Work item: Sift the material for lines containing "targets", and return them.

Start of Given entries

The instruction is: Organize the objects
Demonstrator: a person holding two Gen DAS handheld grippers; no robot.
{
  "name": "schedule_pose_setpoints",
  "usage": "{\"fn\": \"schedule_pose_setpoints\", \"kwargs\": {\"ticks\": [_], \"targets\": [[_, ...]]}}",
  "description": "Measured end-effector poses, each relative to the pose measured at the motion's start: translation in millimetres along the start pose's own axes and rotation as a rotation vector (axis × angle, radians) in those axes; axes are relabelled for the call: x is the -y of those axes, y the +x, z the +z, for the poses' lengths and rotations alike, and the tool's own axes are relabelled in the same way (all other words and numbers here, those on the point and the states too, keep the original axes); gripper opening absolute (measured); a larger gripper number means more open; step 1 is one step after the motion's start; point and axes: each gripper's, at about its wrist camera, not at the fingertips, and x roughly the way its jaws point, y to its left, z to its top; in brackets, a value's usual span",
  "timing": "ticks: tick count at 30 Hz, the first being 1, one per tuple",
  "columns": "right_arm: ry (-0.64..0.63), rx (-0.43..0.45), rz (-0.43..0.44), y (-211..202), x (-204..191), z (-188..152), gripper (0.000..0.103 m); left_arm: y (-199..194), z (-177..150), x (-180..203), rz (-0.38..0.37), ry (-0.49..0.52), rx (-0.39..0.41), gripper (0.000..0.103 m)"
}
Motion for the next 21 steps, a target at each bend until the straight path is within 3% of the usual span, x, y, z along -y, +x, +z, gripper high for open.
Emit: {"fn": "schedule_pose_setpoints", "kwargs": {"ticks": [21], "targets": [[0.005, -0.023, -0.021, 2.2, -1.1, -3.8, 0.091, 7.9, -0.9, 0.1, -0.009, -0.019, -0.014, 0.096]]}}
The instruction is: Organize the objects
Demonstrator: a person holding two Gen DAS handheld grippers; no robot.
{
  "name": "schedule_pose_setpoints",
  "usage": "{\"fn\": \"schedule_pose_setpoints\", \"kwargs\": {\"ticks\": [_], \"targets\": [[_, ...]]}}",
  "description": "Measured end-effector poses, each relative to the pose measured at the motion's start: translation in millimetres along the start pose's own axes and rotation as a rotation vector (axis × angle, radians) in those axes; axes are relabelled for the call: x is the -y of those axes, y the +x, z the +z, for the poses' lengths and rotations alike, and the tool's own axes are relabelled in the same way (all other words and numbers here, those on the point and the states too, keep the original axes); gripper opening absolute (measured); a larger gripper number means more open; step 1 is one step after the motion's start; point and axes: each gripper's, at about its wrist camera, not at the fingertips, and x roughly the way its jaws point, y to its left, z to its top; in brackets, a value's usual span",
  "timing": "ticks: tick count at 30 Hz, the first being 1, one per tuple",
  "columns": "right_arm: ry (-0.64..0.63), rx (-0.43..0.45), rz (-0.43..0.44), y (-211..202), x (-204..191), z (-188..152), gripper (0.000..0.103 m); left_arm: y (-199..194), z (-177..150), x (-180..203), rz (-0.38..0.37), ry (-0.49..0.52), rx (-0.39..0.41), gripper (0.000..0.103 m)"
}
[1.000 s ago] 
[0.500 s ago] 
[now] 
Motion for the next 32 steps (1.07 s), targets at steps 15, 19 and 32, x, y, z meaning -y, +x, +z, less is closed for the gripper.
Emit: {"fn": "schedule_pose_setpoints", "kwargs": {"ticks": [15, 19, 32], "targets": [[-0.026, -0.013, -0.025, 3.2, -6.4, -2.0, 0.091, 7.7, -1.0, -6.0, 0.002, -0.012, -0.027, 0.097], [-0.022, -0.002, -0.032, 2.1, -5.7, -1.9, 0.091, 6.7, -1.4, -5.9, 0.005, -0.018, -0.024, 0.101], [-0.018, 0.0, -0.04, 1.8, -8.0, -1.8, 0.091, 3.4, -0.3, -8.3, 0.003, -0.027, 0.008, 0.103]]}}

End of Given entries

Response below:
  "usage": "{\"fn\": \"schedule_pose_setpoints\", \"kwargs\": {\"ticks\": [_], \"targets\": [[_, ...]]}}",
Emit: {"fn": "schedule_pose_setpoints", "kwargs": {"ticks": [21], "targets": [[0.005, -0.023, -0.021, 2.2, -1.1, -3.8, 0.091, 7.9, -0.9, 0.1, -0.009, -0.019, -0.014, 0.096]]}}
  "usage": "{\"fn\": \"schedule_pose_setpoints\", \"kwargs\": {\"ticks\": [_], \"targets\": [[_, ...]]}}",
Motion for the next 32 steps (1.07 s), targets at steps 15, 19 and 32, x, y, z meaning -y, +x, +z, less is closed for the gripper.
Emit: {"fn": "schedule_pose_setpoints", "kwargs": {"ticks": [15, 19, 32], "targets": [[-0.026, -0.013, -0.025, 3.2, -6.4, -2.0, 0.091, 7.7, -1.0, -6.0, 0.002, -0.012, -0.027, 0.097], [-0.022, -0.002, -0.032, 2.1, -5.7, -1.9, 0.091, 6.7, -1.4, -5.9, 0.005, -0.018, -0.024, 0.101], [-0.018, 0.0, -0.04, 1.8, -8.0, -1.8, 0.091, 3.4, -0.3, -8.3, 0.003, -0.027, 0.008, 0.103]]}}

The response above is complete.